Not content for the draw, the Pirates continued to go at the visitors, even sending numbers forward with plenty of space being given to them.
"We did, but we didn't good decisions in the attacking third," Cathey said of the Pirates going at Linfield full-throttle the entire match, but not taking advantage of it. "There wasn't enough activity in the box - players walking when they should be attacking space. That will show through on film. Yeah, you can attack into space when there is space to attack into - it's easy. Any little kid can run with the ball. Let's make good decisions in the attacking half to make good runs off of each other.

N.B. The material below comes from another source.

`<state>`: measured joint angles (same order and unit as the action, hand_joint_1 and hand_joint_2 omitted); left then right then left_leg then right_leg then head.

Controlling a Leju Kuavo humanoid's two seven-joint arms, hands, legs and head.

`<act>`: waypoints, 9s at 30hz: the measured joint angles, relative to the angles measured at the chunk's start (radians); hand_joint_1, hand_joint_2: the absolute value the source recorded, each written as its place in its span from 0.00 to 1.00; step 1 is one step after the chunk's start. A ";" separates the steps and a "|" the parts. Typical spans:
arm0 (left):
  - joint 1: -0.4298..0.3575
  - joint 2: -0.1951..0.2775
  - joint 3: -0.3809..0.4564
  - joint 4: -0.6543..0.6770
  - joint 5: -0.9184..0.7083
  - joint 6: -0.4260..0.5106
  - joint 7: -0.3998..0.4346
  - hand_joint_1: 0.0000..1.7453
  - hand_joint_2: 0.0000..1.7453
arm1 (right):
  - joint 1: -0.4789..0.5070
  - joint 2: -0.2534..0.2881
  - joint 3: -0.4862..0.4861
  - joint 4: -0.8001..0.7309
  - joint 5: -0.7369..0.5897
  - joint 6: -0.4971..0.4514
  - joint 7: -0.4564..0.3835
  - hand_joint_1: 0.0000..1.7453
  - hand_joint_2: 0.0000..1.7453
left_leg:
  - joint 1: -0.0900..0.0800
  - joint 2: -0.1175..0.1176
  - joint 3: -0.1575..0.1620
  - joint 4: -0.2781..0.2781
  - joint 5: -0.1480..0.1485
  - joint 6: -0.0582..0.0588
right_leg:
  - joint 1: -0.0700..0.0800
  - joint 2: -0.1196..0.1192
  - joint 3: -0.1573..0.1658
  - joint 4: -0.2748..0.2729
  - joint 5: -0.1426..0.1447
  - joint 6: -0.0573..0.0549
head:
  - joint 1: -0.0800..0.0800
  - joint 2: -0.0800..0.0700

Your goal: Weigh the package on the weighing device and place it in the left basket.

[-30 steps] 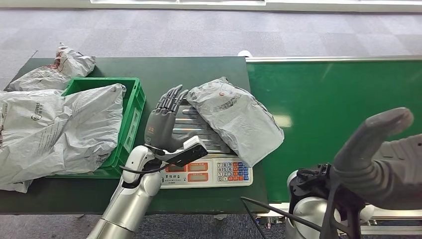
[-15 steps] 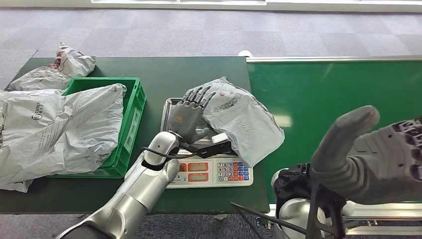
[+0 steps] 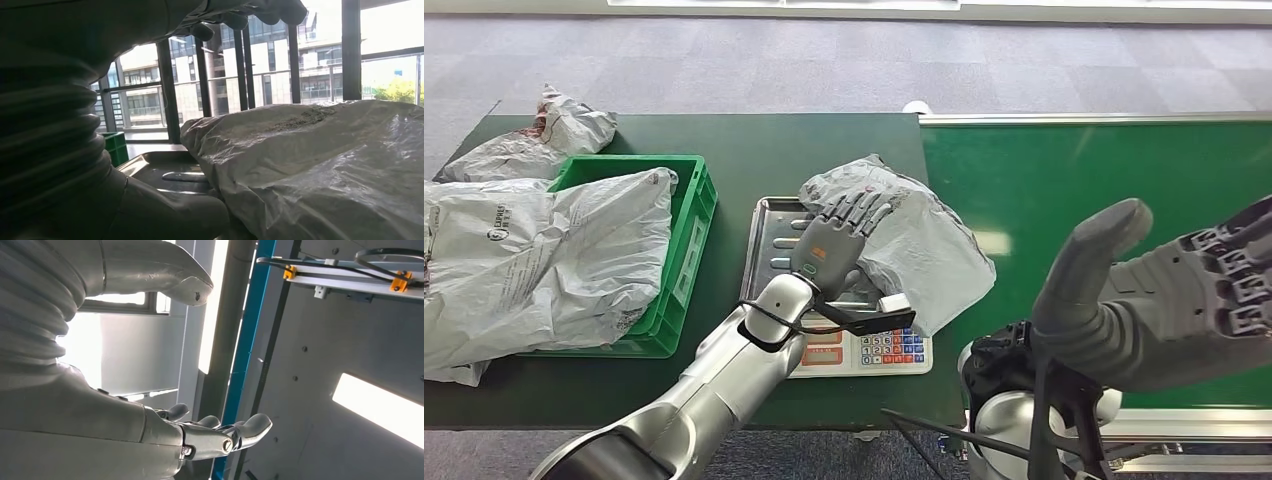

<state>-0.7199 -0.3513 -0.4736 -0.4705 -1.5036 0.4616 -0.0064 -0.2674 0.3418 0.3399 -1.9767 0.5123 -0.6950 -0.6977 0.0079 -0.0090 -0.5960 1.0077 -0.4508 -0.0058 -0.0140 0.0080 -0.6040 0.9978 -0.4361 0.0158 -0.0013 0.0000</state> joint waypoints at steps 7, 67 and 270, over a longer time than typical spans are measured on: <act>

I thought some players took the opportunities and made some good runs, but some players got lost in the game for big moments of time when they needed to be accounted for, and they made bad decisions at big moments in the game."
That allowed Linfield a few more opportunities to grab a winner with Diaz missing high on a first-time effort from about nine yards on a ball sent in from the left with six minutes left.
In overtime, the Pirates continued to control the possession, but Linfield did not just sit back.
Whitworth got the first look less than a minute in when Colin Shockman sent a shot from the top of the box that squeezed through the hands of Grant Loriaux, who recovered to grab the loose ball.
Then Ivan Collin put a shot just over the goal for Linfield with less than a minute left in the first period and a quick shot from inside the box in the 104th by Brian DeGrandmont was stopped with a nice diving save by Watters.
The final and best chance for the Pirates to grab the win came in the 107th when Spencer Wolfe ripped an unexpected 33-yard ball from the left side that the keeper leaped to tip over, sending it caroming off the crossbar to deny the victory.
"We have now the opportunity to test our character. Character is nothing unless you are challenged, and a lot of our guys were faced with a challenge and there were a lot of guys that did not respond well. And that for me is a great learning experience, and they weren't ready; their character wasn't ready to be tested.